- WORK REQUIRED:
Copy out the full listing exactly, omitting any picture it contains.

- COLLECTED MATERIAL:
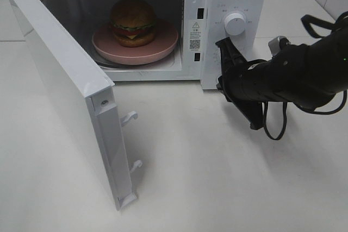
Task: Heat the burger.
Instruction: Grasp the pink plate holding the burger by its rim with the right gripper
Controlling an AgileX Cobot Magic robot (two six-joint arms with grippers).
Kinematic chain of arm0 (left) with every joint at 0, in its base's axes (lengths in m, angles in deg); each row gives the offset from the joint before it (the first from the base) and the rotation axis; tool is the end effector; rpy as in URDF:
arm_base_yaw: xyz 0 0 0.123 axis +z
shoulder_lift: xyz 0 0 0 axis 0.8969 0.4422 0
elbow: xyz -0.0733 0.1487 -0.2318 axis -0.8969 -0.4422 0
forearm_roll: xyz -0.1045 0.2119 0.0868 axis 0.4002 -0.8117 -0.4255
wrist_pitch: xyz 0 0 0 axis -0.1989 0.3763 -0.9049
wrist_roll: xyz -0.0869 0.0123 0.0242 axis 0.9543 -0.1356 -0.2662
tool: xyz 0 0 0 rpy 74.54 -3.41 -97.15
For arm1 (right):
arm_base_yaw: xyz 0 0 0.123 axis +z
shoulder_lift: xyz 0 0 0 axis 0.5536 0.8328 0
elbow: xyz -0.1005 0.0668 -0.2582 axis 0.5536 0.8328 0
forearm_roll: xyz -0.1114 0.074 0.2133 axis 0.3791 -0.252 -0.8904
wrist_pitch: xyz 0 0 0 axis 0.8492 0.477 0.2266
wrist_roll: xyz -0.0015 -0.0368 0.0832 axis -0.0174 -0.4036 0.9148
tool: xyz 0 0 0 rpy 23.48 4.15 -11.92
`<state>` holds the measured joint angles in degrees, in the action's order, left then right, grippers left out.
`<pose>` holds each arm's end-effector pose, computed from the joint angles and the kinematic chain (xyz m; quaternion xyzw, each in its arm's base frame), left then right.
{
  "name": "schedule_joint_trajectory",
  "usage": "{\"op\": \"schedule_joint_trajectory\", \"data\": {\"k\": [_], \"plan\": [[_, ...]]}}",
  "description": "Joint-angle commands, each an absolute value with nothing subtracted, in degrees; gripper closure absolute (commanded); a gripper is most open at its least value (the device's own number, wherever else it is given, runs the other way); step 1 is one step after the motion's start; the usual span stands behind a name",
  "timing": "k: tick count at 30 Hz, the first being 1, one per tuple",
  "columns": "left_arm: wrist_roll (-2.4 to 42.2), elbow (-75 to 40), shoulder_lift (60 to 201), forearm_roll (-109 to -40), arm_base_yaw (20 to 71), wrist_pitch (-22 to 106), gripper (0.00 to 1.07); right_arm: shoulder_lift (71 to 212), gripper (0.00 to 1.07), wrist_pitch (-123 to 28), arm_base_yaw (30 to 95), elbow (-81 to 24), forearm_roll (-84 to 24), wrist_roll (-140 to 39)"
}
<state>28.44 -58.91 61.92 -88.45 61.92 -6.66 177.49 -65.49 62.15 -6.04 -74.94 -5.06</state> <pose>-0.0048 -0.0011 0.2794 -0.0212 0.8451 -0.0382 0.5329 0.3114 0.1425 0.1400 0.4630 0.7671 0.2891 0.3371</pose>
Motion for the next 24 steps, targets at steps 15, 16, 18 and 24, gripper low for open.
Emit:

- ANSWER TO THIS TASK:
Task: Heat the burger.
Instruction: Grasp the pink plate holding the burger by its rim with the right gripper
Controlling an AgileX Cobot Magic robot (two six-joint arms with grippers).
Kinematic chain of arm0 (left) with every joint at 0, in its base's axes (lengths in m, angles in deg); each row gives the offset from the joint before it (the first from the base) and the rotation axis; tool is the end effector; rpy as in URDF:
arm_base_yaw: xyz 0 0 0.123 axis +z
shoulder_lift: xyz 0 0 0 axis 0.8969 0.4422 0
elbow: xyz -0.0733 0.1487 -0.2318 axis -0.8969 -0.4422 0
forearm_roll: xyz -0.1045 0.2119 0.0868 axis 0.4002 -0.8117 -0.4255
wrist_pitch: xyz 0 0 0 axis -0.1989 0.3763 -0.9049
wrist_roll: xyz -0.0869 0.0123 0.0242 axis 0.9543 -0.1356 -0.2662
tool: xyz 0 0 0 rpy 74.54 -3.41 -97.15
For arm1 (right):
arm_base_yaw: xyz 0 0 0.123 axis +z
shoulder_lift: xyz 0 0 0 axis 0.5536 0.8328 0
elbow: xyz -0.1005 0.0668 -0.2582 axis 0.5536 0.8328 0
forearm_roll: xyz -0.1114 0.074 0.2133 axis 0.3791 -0.252 -0.8904
wrist_pitch: xyz 0 0 0 axis 0.8492 0.477 0.2266
wrist_roll: xyz -0.0015 -0.0368 0.0832 axis -0.0174 -0.4036 0.9148
tool: xyz 0 0 0 rpy 23.48 4.15 -11.92
`<state>` holds the measured joint angles in degrees, in the action's order, left then right, grippers left out.
`<pose>` holds each arm's end-effector pose, computed from the joint angles and the kinematic chain (xyz m; quaternion xyzw, each in its arm's base frame), left then right.
{
  "name": "schedule_joint_trajectory",
  "usage": "{\"op\": \"schedule_joint_trajectory\", \"data\": {\"k\": [_], \"plan\": [[_, ...]]}}",
  "description": "Joint-angle commands, each an absolute value with nothing subtracted, in degrees; gripper closure absolute (commanded); a gripper is most open at its least value (the device's own number, wherever else it is given, runs the other way); step 1 is one step after the motion's start; the usual span stands behind a name",
  "timing": "k: tick count at 30 Hz, the first being 1, one per tuple",
  "columns": "left_arm: wrist_roll (-2.4 to 42.2), elbow (-75 to 40), shoulder_lift (60 to 201), forearm_roll (-109 to -40), arm_base_yaw (20 to 71), wrist_pitch (-22 to 106), gripper (0.00 to 1.07); right_arm: shoulder_lift (71 to 212), gripper (0.00 to 1.07), wrist_pitch (-123 to 28), arm_base_yaw (30 to 95), elbow (-81 to 24), forearm_roll (-84 to 24), wrist_roll (-140 to 39)"
}
<state>28.44 -58.91 61.92 -88.45 61.92 -6.66 177.49 -65.49 62.15 -6.04 -74.94 -5.06</state> <pose>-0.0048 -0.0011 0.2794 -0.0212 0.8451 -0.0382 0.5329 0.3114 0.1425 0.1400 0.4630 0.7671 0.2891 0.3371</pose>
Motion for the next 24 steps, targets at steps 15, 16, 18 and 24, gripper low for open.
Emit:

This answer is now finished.